Ν. DENDIAS : Tout d’abord, si vous regardez sur la carte la ligne entre la Grèce et l’Italie, vous constaterez – comme j’ai coutume de dire – que la Grèce est devenue plus grande. Nos droits se sont étendus. Cela dit, un pays européen a accepté notre lecture du droit international ainsi que l’influence des îles. Autrement dit, il a accepté le droit international, tel que celui-ci existe et est en vigueur. Vous pourriez affirmer à cet égard que cela est évident. Malheureusement, dans notre région rien n’est évident. Il y a d’autres pays autour de nous qui adoptent des interprétations tout à fait différentes. Ils soutiennent, par exemple, que les îles n’ont pas de zone maritime, elles n’ont pas de plateau continental, elles n’ont pas de zone économique exclusive, ni même la Crète qui est l’une des plus grandes îles de la Méditerranée.
Par conséquent, le fait que la Grèce obtienne pour la première fois une zone économique exclusive, sur la base du droit international, conformément à l’interprétation soutenue par la majorité écrasante des Etats du monde entier, est une chose, de par sa nature, extrêmement importante.
S. PAPAIOANNOU : Envisagez-vous également d’étendre les eaux territoriales à 12 milles nautiques en mer ionienne ?
Ν. DENDIAS : Le pays a le droit émanant du noyau dur de sa souveraineté d’étendre ses eaux territoriales. La date à laquelle le pays décidera d’exercer ce droit est une question de politique. Il s’agit d’un droit qui lui appartient à part entière. Et, indirectement, cet accord passé avec l’Italie lui reconnait ce droit.

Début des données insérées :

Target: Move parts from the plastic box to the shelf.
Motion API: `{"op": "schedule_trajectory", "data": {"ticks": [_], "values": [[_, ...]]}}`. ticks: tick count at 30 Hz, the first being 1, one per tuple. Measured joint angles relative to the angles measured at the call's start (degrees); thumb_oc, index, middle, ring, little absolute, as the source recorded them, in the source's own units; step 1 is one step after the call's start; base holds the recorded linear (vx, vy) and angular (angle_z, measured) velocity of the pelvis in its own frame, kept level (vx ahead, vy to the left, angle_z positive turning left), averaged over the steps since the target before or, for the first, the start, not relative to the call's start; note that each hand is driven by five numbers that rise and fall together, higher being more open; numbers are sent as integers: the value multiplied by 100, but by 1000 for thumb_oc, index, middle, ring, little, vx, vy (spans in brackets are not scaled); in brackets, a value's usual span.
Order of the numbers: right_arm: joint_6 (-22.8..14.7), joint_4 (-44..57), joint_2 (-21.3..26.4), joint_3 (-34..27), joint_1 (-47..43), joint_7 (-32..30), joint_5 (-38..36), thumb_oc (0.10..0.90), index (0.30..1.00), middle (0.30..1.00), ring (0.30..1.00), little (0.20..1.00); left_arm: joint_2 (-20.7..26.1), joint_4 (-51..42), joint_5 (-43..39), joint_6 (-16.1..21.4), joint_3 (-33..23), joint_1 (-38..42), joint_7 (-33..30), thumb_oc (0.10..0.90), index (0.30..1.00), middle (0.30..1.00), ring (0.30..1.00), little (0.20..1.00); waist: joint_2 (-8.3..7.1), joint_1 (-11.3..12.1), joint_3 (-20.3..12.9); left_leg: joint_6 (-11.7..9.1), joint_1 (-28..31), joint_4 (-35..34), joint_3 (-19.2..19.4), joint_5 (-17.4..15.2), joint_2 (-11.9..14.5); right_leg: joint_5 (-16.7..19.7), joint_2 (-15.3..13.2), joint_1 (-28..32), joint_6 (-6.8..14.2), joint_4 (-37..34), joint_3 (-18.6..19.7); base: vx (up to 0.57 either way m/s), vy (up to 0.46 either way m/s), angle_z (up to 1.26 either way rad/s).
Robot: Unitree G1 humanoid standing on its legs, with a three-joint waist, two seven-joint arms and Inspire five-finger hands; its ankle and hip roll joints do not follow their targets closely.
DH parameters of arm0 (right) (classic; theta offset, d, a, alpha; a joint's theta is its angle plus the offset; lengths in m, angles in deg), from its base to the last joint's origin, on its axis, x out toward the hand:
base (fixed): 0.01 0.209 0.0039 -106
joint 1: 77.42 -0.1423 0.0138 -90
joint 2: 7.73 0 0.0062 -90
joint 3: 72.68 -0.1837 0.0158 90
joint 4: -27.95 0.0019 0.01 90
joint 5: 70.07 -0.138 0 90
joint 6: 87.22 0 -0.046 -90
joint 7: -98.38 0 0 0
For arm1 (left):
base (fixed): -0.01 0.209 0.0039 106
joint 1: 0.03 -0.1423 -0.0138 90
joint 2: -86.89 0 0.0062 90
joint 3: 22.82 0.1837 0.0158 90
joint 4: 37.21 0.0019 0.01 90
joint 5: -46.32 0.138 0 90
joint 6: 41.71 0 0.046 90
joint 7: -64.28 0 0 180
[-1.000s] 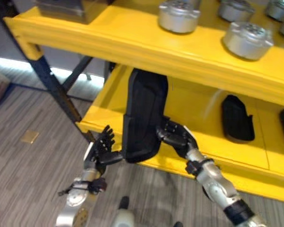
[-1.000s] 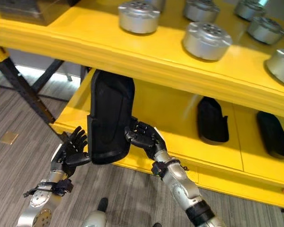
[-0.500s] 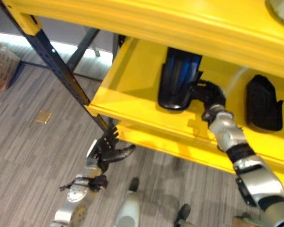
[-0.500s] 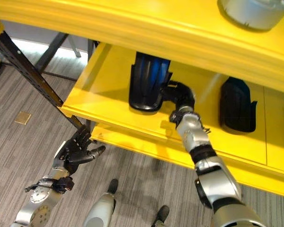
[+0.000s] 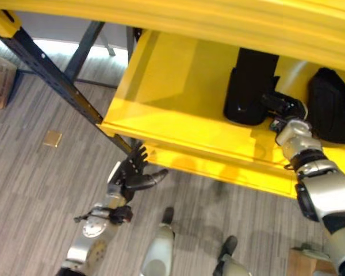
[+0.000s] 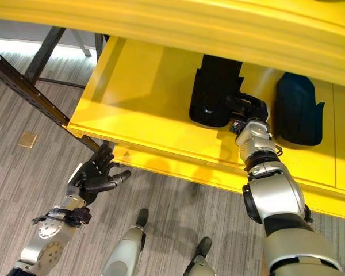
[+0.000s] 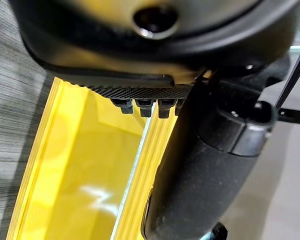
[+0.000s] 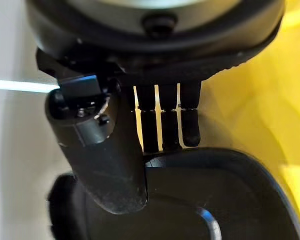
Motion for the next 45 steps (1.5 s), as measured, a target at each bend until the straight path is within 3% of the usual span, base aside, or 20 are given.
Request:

Autrement dit, l’Italie accepte que non seulement en mer ionienne mais aussi en Egée et en mer de Libye, la Grèce a le droit de procéder à l’extension de sa souveraineté à 12 milles nautiques et demande à la Grèce – le titulaire de ce droit – l’autorisation de pêcher dans ces eaux, une fois que la Grèce décidera d’exercer ce droit.
S. PAPAIOANNOU : D’après l’opposition, on n’aurait pas pu obtenir l’influence qu’on aurait voulue pour certaines petites îles en mer ionienne. Et M. Cavusoglu aussi, de la part de la Turquie, a affirmé que cet accord constituait une réussite pour les positions turques. Que répondez-vous à cela ?
Ν. DENDIAS : Je vais vous dire. Tout d’abord, il faut parler de nos affaires, de notre patrie. Je pense que la plupart des partis de l’opposition – à l’exception de l’hyper-droite ou de l’extrême droite – ont fait preuve d’une excellente attitude. Ils ont pleinement soutenu l’accord, car ils ont compris ce qui était évident, à savoir que cet accord sert l’intérêt national. Il ne sert pas le gouvernement de Mitsotakis ou de la Nouvelle Démocratie. Et il s’agit d’un accord pour l’atteinte duquel de nombreuses personnes ont consenti des efforts depuis très longtemps, 43 ans. Le fait que personne n’ait pu conclure cet accord auparavant, ne signifie pas qu’il n’y a pas eu des efforts ou la motivation nationale nécessaire à cela.
Pour ce qui est maintenant de l’absence de pleine influence de deux petites îles, pour moi, permettez-moi de le dire, cela est un peu comique. Pourquoi ? Car cet accord est tout à fait équilibré. On parle, pour avoir une idée des pourcentages, d’une partie représentant 0,0019% de la surface en question. C’est cela dont on discute maintenant. Et en contrepartie de ce pourcentage de 0,0019% cédé au niveau des deux extrémités des petites îles, la Grèce obtient le pourcentage correspondant au niveau du centre de cette surface.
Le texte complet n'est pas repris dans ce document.